Sin embargo, la calificación negativa del Registrador fue recurrida ante la DGRN, entendiendo ésta que la redacción estatutaria de la Sociedad en cuestión era conforme a la legislación societaria entonces vigente y sólo remarcaba una competencia que la ley ya atribuía al órgano de administración. En consecuencia, la DGRN vino a resolver que las referencias estatutarias sobre cualquier materia respecto de la cual los socios se remitan literalmente al régimen legal entonces vigente, deben interpretarse como indicativas de la voluntad de los socios a sujetarse al mismo en cada momento, pero no como limitaciones a sus aplicaciones dispositivas. Como es lógico, entre las primeras consecuencias prácticas de este criterio, estuvo la inscripción del acuerdo del órgano de administración para el traslado del domicilio social fuera del municipio y dentro del territorio nacional.

Ahora bien, pese a que esta Resolución arroja cierta luz sobre algunos de los puntos controvertidos de la última modificación de la LSC, no está exenta de polémica, ya que puede dar lugar a ciertas incongruencias e inseguridades jurídicas.

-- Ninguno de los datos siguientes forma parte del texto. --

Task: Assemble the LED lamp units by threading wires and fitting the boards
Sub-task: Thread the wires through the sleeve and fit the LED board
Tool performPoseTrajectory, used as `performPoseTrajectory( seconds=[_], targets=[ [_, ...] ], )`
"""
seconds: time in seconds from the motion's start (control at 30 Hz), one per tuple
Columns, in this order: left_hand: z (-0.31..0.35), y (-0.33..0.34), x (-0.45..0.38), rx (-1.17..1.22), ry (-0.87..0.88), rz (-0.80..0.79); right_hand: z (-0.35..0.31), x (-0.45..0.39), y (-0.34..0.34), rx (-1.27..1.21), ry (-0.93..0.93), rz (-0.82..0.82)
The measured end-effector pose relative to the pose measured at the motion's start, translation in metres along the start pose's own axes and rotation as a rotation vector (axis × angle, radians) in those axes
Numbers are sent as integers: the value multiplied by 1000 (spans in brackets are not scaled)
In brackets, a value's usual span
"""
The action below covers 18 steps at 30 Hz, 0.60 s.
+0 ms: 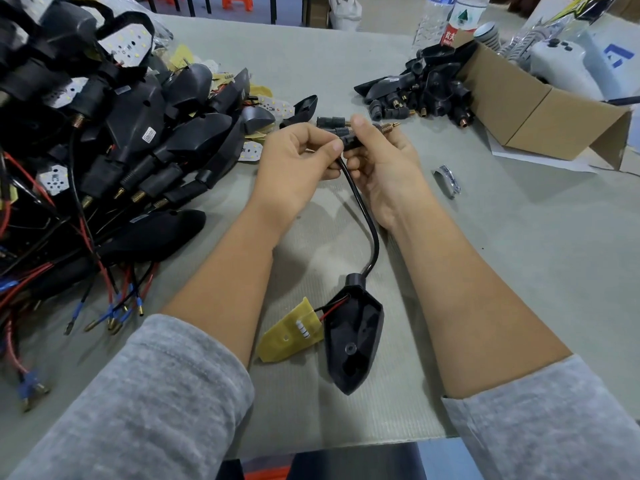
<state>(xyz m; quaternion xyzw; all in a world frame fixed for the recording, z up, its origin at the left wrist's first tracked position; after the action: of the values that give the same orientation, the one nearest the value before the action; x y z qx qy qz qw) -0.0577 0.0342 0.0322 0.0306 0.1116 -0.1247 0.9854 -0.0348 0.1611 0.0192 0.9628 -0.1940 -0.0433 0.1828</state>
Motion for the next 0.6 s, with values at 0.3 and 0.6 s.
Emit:
performPoseTrajectory(
  seconds=[0.3,0.6],
  targets=[
    [-15,-2,-2,310,-193,119,-2,3,10,-95,14,-71],
    [-15,-3,0,351,-229,151,2,0,2,-44,-29,-4]
  ],
)
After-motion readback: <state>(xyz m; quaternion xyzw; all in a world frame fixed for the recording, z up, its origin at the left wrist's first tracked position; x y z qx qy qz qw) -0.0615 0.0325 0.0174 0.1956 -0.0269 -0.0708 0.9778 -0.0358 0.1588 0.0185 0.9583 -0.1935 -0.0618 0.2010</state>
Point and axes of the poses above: each hand's wrist, its own x-axis away from the middle knuckle, its own y-axis out of the palm, z = x × y, the point moved 7 cm from there along -x, towards the middle knuckle, and after that the axes turned 1 degree about z, right-handed, at the moved point
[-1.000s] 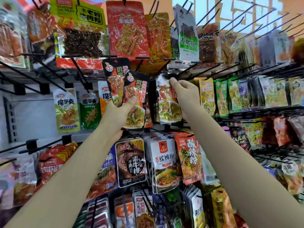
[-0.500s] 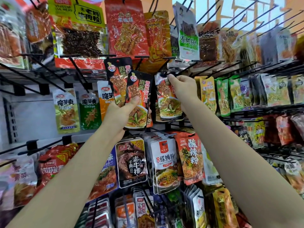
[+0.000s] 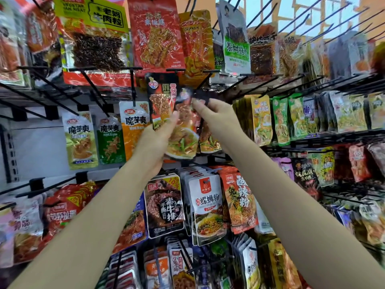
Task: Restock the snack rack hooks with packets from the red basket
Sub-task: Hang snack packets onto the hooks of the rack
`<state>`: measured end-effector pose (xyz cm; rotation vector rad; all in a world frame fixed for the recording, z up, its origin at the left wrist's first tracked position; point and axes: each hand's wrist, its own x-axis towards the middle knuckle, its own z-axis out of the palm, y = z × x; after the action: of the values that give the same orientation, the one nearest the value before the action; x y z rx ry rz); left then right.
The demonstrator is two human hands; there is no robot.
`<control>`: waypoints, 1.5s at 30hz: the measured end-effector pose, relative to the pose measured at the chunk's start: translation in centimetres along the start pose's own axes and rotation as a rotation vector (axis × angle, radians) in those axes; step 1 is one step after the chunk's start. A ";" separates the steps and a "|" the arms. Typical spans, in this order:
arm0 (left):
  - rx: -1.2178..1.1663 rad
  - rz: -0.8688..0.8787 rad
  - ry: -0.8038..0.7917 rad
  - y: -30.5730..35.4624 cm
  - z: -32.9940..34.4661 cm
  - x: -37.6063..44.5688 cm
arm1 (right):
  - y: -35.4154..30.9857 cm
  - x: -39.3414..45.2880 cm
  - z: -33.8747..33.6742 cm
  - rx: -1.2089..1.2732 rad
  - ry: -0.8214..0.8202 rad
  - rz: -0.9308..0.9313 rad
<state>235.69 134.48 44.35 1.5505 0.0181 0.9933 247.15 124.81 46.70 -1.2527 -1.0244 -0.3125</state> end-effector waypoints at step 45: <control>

Hay quien considera que, pese a que en los estatutos coincidan la voluntad de los socios con el límite señalado por la legislación, ello no quiere decir que los socios estén de acuerdo en adaptar los Estatutos a la reforma de la ley (y con más razón todavía al tratarse de previsiones de aplicación dispositiva). Siguiendo con la interpretación que realiza la DGRN, si los estatutos de una S.A. limitan la asistencia a la Junta a aquellos accionistas que tengan al menos el uno por mil del capital social (y se produce una modificación del artículo 179.2 de la LSC estableciendo que se podrá limitar la asistencia a la Junta a los accionistas que no tengan el uno por cien del capital social), deberíamos considerar que, como los accionistas se remitían al régimen legal entonces vigente, la voluntad de los accionistas es la de sujetarse al sistema del legislador vigente; en consecuencia, los accionistas con menos del uno por ciento de participación en el capital social no podrían acudir a la Junta.

De todos modos, la postura de la DGRN es clara y tiene como fin causar los mínimos perjuicios a aquellas sociedades en las que se reprodujo el artículo 249 de la Ley de Sociedades Anónimas o el artículo 285.2 de la LSC (en su redacción previa a la reforma de la Ley 9/2015) respecto de aquellas otras sociedades en las que, por carecer de una previsión estatutaria al respecto o por remitirse directamente a legislación, el órgano de administración pudiese, desde la entrada en vigor de la nueva normativa, acordar el traslado del domicilio social dentro del territorio nacional.

En lo que respecta a la práctica jurídica diaria, cuando se redacten unos estatutos será preciso ser especialmente cauteloso a la hora de copiar y pegar una norma, y tener presente que este o aquel artículo es el vigente, pero que puede cambiar según se modifique la ley. Así pues, si transcribimos una norma a los estatutos porque queremos que siga siendo de aplicación a pesar de las futuras reformas de la ley, quizás, lo más conveniente sería hacer algún tipo de mención expresando que, salvo aprobación futura de norma imperativa, no habrá que entender modificado el artículo en cuestión de los estatutos sociales.